• Information shown
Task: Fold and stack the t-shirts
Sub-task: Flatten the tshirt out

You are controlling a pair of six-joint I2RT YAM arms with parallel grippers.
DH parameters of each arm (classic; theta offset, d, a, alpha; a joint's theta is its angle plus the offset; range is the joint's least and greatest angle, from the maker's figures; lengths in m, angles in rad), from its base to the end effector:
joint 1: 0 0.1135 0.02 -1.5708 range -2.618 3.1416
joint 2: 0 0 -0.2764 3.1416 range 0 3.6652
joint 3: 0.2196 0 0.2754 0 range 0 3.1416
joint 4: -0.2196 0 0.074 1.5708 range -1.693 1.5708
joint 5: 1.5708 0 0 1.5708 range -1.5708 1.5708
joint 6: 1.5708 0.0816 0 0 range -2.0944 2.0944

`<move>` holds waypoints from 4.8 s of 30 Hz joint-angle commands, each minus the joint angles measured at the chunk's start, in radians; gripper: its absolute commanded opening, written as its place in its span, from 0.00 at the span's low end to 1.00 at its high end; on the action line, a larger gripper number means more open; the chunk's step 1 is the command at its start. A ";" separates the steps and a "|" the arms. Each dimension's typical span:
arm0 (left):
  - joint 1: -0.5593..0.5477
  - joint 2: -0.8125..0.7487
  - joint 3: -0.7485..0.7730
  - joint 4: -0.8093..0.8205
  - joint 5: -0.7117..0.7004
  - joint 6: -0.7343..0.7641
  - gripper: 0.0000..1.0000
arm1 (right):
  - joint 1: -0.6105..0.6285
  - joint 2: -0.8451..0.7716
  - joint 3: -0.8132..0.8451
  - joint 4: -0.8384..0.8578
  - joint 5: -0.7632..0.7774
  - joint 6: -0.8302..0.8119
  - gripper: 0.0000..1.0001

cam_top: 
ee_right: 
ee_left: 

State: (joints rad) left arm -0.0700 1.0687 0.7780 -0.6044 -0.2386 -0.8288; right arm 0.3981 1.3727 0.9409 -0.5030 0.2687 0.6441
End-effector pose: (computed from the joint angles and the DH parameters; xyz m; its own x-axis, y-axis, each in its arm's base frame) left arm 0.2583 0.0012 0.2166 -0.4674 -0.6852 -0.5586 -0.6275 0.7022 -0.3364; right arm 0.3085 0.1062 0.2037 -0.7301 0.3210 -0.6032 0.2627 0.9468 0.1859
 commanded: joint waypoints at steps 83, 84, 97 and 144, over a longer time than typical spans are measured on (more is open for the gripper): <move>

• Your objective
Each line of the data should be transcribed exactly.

• Answer to the problem
Task: Fold and stack the t-shirts
Sub-task: Flatten the tshirt out

You are controlling a pair of six-joint I2RT YAM arms with parallel grippers.
DH parameters of each arm (classic; theta offset, d, a, alpha; a joint's theta is its angle plus the offset; range is the joint's least and greatest angle, from the maker's figures; lengths in m, angles in rad), from its base to the end effector:
joint 1: 0 0.1135 0.02 -1.5708 range -2.618 3.1416
joint 2: 0 0 -0.2764 3.1416 range 0 3.6652
joint 3: 0.2196 0 0.2754 0 range 0 3.1416
joint 4: -0.2196 0 0.074 1.5708 range -1.693 1.5708
joint 5: 1.5708 0 0 1.5708 range -1.5708 1.5708
joint 6: 1.5708 0.0816 0 0 range -2.0944 2.0944

`<move>` holds waypoints from 4.8 s of 30 Hz joint-angle commands, each minus the joint angles measured at the chunk's start, in radians; gripper: its absolute commanded opening, written as its place in its span, from 0.00 at the span's low end to 1.00 at its high end; on the action line, a larger gripper number means more open; the chunk's step 1 is the command at its start. A ";" separates the steps and a "|" the arms. Each dimension's typical span:
arm0 (left):
  - joint 1: -0.5593..0.5477
  - joint 2: -0.8125..0.7487
  - joint 3: -0.7485..0.7730
  - joint 4: -0.8093..0.8205
  - joint 5: -0.7117..0.7004
  - joint 6: -0.7343..0.7641
  - gripper: 0.0000..1.0000
arm1 (right):
  - joint 1: -0.6105..0.6285
  - joint 2: -0.8451..0.7716
  - joint 3: -0.8132..0.8451
  - joint 4: -0.8384..0.8578
  - joint 5: -0.7632..0.7774
  - joint 6: -0.8302..0.8119
  - gripper: 0.0000..1.0001

cam_top: 
ee_right: 
ee_left: 

State: (joints rad) left arm -0.0700 1.0687 0.7780 -0.6044 -0.2386 -0.8288; right arm 0.3981 1.3727 0.9409 -0.5030 0.2687 0.6441
End-effector pose: (computed from the joint angles and the DH parameters; xyz m; its own x-axis, y-axis, each in its arm's base frame) left arm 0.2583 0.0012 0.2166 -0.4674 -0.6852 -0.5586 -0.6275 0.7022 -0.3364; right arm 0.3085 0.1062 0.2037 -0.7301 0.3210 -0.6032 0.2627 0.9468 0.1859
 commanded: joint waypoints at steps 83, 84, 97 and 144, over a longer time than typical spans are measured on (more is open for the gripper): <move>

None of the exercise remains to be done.